The brain contains 20% of body cholesterol and ~70-80% of cholesterol in the brain comprises an essential component of myelin in neuronal cells (61). The BBB prevents cholesterol transfer from the circulation into the brain, therefore brain cholesterol is synthesized de novo (62) via the 3-hydroxy-3-methylglutaryl-coenzyme-A reductase pathway. Cholesterol produced by glial cells is effluxed via ABCA1 to HDL-like molecules such as Apo-E, where it is taken up by LDL-receptors and other lipoprotein receptors in neurons (which have a high demand for cholesterol due to the large area of membrane in axons and dendrites). Intracellular cholesterol is transported via Niemann Pick type-C proteins. Conversely, excess cholesterol is eliminated via hydroxylation to 24(S)-hydroxycholesterol (catalyzed by cholesterol 24-hydroxylase), a polar oxysterol and the most abundant oxysterol in the brain, which crosses the BBB, enters the circulation, and is eliminated by the liver (61, 63) (Figure 1A).

Figure 1

Oligodendrocytes maintain myelination and remyelination processes within the CNS and LXR-regulated lipid metabolism pathways are crucial to their function (71, 72). CNS myelination is reduced in LXR knockout mice, conversely LXR activation stimulates oligodendrocyte maturation, myelin production and remyelination processes (69). Mechanisms include stimulation of reverse cholesterol transport via LXR target genes including ABCA1 and Apo-E, which restore remyelination in aged mice (12) and fatty acid synthesis; depletion of the LXR-target gene FASN blocked oligodendrocyte myelination and remyelination in the murine CNS (73).

Cholesterol, Oxysterols and LXR in MS

The relationship between disrupted serum cholesterol levels and adverse clinical outcomes in MS has been observed in several studies (74). Notably elevated apolipoprotein-B (Apo-B) (the major component of low/very low density lipoprotein cholesterol, LDL/VLDL) in clinically isolated syndrome (before confirmed MS diagnosis) correlated positively with increased Expanded Disability Status Scale (EDSS) indicating that cholesterol levels could serve as biomarkers for disease progression (74, 75), even accounting for age as a confounder. Similarly, in RMS, elevated serum LDL correlated positively with disease activity assessed by new MRI lesions (10, 11); increased LDL, total cholesterol and Apo-B levels were independently associated with higher EDSS score (9, 76); as were elevated VLDL subset levels (77). Conversely, high serum HDL was associated with reduced BBB injury and reduced inflammatory infiltrate in the cerebrospinal fluid (78). In RMS, increasing HDL and Apo-AI levels over time predicted a reduced likelihood of transition to secondary progressive disease and reduced brain atrophy (79). Also a greater reduction in HDL following interferon-β treatment in RMS patients predicted lower rates of future brain atrophy (10).

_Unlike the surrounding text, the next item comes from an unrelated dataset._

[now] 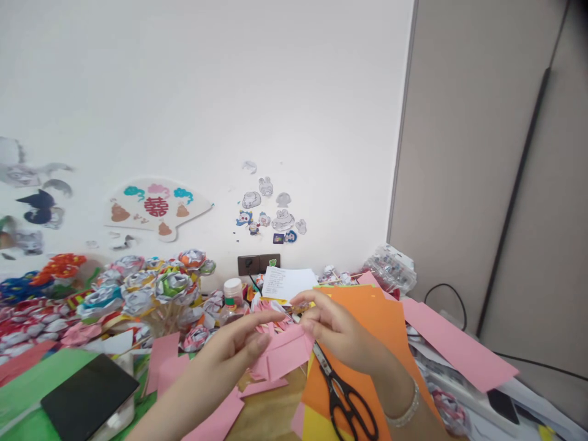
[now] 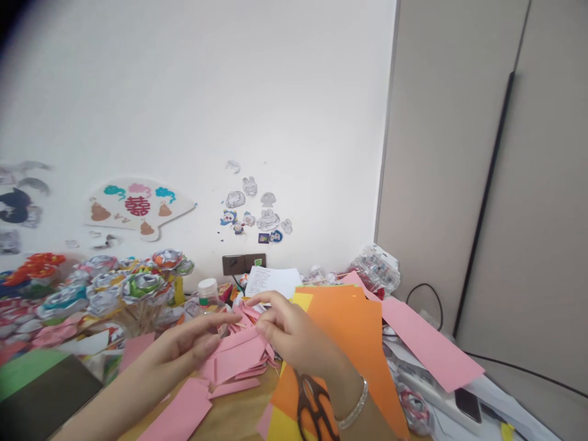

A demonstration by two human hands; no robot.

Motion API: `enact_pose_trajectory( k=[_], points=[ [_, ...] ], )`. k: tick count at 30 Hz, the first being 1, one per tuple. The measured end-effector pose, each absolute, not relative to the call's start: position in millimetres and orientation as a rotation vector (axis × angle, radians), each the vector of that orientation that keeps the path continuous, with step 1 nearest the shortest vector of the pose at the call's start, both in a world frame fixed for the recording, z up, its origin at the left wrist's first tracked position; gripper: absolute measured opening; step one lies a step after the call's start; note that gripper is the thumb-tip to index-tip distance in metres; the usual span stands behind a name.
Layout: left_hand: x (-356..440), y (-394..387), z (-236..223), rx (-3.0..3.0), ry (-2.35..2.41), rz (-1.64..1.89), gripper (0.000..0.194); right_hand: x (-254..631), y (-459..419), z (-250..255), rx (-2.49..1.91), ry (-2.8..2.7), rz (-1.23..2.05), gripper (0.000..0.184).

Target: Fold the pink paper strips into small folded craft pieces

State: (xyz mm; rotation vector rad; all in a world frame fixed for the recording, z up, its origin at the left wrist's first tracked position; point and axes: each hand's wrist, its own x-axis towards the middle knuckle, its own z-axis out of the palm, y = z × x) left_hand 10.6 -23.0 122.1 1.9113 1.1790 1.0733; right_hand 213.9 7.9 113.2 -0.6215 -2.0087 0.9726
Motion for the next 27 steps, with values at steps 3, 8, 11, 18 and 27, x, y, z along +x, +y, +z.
enact_pose_trajectory(
  k=[3,8,11,18,27],
  points=[
    [12.9,-23.4,120.2,1.931,1.195,0.996,0.027,211.4,8.9,111.1,-0.622,-1.946,0.995,0.023],
    [23.1,-23.7,117.5,2.035,1.250,0.800,0.025,208.4,3.9,113.1,-0.667,-2.108,0.880,0.026],
    [28.9,-22.2,119.5,2.113,1.307,0.760,0.026,205.7,3.5,114.3,-0.716,-2.112,0.757,0.028],
    [40.1,-21.7,118.1,1.959,1.348,0.885,0.018,193.5,7.9,108.9,-0.696,-1.956,0.757,0.027],
    [37.8,-14.1,120.9,1.457,1.139,1.253,0.020,194.6,14.0,106.8,-0.657,-1.879,0.999,0.022]
  ],
)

Differential patterns of oxysterol expression are also described in MS depending on the stage of disease (80, 81). Higher circulating oxysterols, notably, 24S-hydroxycholesterol, are thought to reflect elevated brain cholesterol metabolism and ongoing neurodegeneration (74, 81, 82). RMS patients progressing to secondary progressive disease over 5 years had higher CNS-derived serum 24S-hydroxycholesterol and Apo-B and reduced 7-ketocholesterol (83). While one study shows increased serum 7-ketocholesterol in patients with primary progressive disease (80). In older patients with RMS and those with primary progressive MS, serum 24S-hydroxycholesterol levels are low (84, 85) most likely due to increased brain atrophy and neuronal loss.

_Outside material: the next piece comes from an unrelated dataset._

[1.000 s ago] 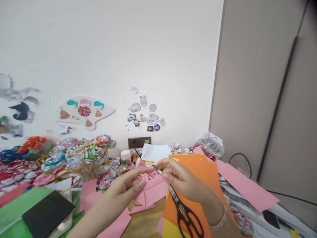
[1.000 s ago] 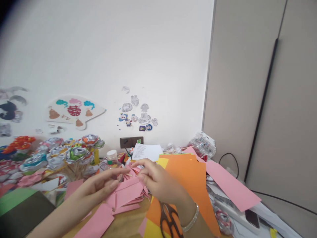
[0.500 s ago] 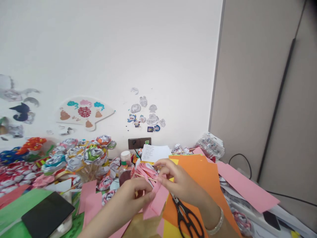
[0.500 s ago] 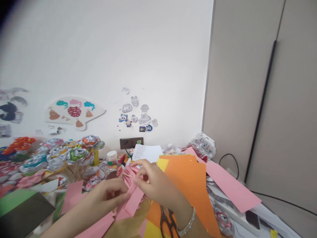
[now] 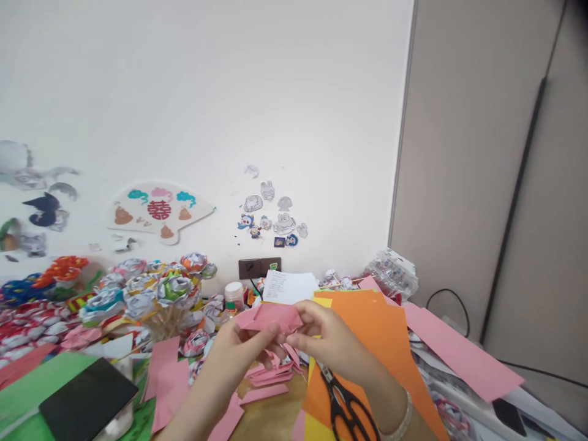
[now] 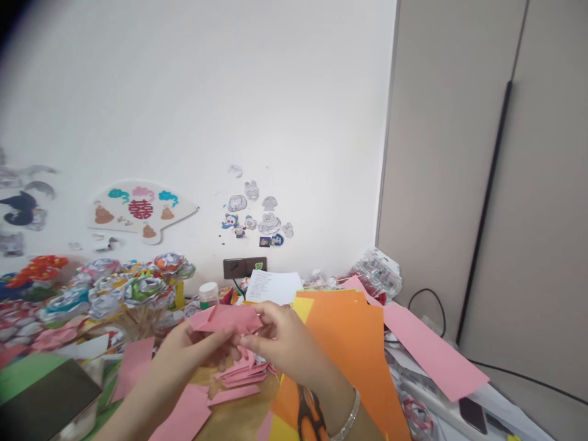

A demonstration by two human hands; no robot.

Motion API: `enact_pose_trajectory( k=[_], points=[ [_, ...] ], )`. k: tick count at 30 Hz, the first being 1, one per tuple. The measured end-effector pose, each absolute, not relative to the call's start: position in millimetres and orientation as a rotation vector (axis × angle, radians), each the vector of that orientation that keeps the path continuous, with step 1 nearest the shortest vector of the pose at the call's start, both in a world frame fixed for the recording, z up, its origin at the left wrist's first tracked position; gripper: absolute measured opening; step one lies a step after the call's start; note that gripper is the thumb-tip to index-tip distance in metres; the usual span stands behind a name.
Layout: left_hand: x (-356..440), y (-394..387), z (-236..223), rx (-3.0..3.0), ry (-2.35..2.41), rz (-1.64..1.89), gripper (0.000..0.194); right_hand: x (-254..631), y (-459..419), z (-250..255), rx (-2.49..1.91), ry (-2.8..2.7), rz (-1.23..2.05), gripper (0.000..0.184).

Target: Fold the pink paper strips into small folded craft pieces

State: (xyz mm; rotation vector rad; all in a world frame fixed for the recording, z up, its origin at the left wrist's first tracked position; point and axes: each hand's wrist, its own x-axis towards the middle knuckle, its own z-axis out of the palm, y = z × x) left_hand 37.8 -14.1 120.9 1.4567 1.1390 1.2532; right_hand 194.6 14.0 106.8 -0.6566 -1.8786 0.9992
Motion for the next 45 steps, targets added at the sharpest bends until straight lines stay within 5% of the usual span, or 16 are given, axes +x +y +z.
enact_pose_trajectory(
  k=[7,15,30,45],
  points=[
    [35.0,-21.5,126.5,1.403,1.096,1.415,0.020,197.2,19.3,102.7,-0.614,-1.818,1.174,0.013],
    [29.7,-25.5,130.0,1.468,1.066,1.327,0.018,205.7,15.2,109.8,-0.407,-1.899,1.282,0.035],
    [17.5,-20.8,127.3,1.554,1.057,1.281,0.026,204.2,16.3,107.8,-0.471,-1.763,1.256,0.035],
    [16.4,-26.1,128.1,1.571,0.980,1.277,0.021,202.7,10.8,106.7,-0.552,-1.938,0.714,0.032]
  ],
)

How changes in systemic cholesterol and oxysterols relate to LXR function in MS remain uncertain. Changes in oxysterol availability in MS (83) could lead to modulation of LXR signaling and influence subsequent immune cell function. For example, Th17 cells upregulate an enzyme that sulfates oxysterols (SULT2B1), thereby inactivating them as LXR ligands and driving preferential activation of RORγt (essential for Th17 function) instead of LXR (86). Also cholesterol/oxysterols are tightly suppressed in a subset of IL-9 producing CD8⁺ T cells to prevent transrepression of the Il9 locus by LXR (67) and differentiated type-1 regulatory T-cells (Tregs) upregulate 25-hydroxycholesterol to limit IL-10 production (87).

LXRβ expression is elevated in peripheral blood mononuclear cells from MS patients compared to healthy controls supporting a role for LXR in immune cell dysregulation (88) and LXR signaling was upregulated in T-cells during the adoptive transfer EAE (experimental autoimmune encephalomyelitis) model of MS (89). Interestingly, absence of LXRα in brain endothelial cells in EAE resulted in more severe disease, increased BBB permeability and CNS inflammatory infiltrate (90).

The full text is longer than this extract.